■ WORK ORDER
The lines to copy are those with "camera" in them. Pull each one from the entries below.

■ RECORDED DATA
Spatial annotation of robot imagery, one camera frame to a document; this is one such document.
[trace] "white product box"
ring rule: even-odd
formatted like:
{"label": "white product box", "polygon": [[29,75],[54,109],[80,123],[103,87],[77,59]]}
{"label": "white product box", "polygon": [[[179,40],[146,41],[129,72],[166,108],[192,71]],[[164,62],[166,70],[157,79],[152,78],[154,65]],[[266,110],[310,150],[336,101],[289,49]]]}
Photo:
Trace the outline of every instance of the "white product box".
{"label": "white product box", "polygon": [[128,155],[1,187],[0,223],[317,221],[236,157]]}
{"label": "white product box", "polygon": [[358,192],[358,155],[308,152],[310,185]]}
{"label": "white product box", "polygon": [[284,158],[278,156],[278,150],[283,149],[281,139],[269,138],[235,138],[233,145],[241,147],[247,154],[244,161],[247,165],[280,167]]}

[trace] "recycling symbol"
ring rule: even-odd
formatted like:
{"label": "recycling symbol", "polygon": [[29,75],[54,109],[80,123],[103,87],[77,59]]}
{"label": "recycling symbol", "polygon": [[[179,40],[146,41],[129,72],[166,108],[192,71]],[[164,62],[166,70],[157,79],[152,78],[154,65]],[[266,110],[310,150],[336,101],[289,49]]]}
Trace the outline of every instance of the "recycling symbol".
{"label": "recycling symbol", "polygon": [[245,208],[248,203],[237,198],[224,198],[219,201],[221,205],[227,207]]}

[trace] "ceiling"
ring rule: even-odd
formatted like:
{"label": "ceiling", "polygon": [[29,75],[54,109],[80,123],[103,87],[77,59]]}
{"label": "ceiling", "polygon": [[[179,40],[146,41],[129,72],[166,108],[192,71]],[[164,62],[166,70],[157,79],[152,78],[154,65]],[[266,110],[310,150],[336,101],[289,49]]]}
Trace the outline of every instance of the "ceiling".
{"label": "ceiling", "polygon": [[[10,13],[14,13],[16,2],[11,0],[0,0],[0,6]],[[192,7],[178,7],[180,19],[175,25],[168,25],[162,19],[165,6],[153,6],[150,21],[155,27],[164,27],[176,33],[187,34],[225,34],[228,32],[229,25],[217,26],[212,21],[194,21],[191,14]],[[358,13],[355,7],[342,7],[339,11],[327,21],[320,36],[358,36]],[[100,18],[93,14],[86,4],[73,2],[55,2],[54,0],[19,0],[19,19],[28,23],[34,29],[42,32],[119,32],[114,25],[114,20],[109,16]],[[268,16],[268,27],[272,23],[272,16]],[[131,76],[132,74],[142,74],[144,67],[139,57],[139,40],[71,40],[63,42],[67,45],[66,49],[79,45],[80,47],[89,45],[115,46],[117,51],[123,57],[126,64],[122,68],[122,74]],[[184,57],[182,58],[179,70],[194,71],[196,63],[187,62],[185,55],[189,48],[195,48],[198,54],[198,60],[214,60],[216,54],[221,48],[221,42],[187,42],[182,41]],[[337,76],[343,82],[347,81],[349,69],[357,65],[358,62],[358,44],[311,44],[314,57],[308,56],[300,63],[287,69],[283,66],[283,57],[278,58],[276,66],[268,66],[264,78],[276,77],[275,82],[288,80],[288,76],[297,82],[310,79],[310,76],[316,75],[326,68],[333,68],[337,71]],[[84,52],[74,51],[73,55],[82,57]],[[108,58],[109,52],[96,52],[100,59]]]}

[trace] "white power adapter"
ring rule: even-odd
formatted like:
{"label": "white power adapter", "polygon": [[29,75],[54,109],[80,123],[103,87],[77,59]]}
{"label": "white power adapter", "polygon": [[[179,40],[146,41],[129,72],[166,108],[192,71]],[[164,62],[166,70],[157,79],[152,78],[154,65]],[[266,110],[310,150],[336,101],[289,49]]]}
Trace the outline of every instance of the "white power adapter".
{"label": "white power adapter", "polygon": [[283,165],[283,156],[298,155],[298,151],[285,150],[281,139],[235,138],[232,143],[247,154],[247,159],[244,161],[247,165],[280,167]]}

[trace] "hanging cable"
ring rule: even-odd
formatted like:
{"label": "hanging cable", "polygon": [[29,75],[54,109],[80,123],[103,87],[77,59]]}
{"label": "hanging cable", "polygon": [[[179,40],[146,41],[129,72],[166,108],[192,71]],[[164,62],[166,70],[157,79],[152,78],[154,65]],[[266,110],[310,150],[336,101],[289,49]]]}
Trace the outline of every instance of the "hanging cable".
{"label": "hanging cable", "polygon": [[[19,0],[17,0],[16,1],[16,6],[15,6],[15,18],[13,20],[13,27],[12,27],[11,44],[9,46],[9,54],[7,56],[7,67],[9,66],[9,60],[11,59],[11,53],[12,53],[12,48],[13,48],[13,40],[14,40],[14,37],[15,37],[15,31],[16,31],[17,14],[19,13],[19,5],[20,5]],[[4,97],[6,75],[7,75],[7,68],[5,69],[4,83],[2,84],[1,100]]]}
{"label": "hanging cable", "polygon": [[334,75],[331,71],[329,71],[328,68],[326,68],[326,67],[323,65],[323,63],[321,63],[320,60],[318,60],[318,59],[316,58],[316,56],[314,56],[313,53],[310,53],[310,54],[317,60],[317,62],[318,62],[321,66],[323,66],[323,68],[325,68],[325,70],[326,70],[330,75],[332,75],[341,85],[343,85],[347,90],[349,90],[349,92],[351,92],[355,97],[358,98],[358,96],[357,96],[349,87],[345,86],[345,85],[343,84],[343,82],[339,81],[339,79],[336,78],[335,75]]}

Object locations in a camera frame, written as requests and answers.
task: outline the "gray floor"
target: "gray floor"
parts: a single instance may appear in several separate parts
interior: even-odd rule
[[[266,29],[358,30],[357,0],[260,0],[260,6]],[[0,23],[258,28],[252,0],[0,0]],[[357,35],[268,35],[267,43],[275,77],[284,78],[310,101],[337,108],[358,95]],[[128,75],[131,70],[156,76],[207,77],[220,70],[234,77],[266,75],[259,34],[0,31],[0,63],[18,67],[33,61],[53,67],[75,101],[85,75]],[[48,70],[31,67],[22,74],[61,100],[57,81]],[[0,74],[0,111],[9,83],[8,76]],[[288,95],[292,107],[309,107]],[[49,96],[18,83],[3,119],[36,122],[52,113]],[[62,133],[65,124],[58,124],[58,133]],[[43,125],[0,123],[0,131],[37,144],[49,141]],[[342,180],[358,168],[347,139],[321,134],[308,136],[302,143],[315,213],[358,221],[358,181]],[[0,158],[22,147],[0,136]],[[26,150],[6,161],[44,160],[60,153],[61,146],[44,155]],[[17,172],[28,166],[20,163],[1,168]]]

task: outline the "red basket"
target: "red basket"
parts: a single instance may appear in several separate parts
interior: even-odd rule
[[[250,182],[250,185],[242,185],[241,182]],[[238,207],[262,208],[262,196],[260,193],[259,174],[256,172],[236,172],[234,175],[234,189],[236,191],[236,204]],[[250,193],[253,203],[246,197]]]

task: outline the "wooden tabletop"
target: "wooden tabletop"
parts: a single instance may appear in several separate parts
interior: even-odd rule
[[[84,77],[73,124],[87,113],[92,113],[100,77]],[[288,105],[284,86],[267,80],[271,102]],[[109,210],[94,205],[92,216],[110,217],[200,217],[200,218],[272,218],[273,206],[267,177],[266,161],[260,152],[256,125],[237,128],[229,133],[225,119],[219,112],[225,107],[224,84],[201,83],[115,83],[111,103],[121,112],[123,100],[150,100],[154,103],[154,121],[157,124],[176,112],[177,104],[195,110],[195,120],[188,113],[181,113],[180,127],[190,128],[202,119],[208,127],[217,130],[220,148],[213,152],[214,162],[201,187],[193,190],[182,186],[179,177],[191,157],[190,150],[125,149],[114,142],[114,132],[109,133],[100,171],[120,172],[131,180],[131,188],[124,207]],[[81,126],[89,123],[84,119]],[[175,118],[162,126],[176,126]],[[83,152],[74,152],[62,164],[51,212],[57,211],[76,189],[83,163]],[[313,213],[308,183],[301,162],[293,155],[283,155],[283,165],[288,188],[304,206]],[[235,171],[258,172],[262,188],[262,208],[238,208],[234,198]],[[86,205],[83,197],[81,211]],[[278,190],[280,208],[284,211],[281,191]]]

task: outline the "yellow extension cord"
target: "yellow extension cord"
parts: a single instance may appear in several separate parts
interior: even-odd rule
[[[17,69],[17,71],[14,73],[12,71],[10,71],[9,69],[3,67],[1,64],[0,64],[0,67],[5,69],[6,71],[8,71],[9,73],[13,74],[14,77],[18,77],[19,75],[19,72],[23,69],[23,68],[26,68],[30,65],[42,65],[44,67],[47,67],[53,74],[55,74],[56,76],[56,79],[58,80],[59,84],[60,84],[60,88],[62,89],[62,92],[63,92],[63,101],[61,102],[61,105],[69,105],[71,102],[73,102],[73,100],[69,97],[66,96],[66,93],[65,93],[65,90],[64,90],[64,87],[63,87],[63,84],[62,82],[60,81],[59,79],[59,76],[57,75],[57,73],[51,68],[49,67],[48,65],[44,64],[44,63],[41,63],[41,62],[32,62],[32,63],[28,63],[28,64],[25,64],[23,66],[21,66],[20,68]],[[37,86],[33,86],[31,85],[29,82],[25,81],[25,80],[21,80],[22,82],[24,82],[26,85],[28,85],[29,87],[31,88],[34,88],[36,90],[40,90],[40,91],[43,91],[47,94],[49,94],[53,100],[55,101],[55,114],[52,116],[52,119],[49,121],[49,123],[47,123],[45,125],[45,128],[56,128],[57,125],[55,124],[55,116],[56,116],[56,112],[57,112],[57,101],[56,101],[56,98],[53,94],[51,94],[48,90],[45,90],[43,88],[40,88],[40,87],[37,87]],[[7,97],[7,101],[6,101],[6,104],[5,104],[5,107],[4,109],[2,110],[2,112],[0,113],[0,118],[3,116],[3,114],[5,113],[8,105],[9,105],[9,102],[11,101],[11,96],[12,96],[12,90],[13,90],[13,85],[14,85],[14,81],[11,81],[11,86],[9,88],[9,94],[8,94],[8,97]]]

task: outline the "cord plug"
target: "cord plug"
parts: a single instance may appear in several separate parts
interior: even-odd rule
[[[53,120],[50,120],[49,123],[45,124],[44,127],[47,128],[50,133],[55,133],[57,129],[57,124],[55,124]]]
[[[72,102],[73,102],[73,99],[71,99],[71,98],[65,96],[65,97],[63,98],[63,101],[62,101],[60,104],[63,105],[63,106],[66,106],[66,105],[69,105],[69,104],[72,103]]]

■ REPLY TO THE TASK
Spatial annotation of robot imagery, one camera frame to a document; this is one such document.
Object locations in a camera frame, written as requests and answers.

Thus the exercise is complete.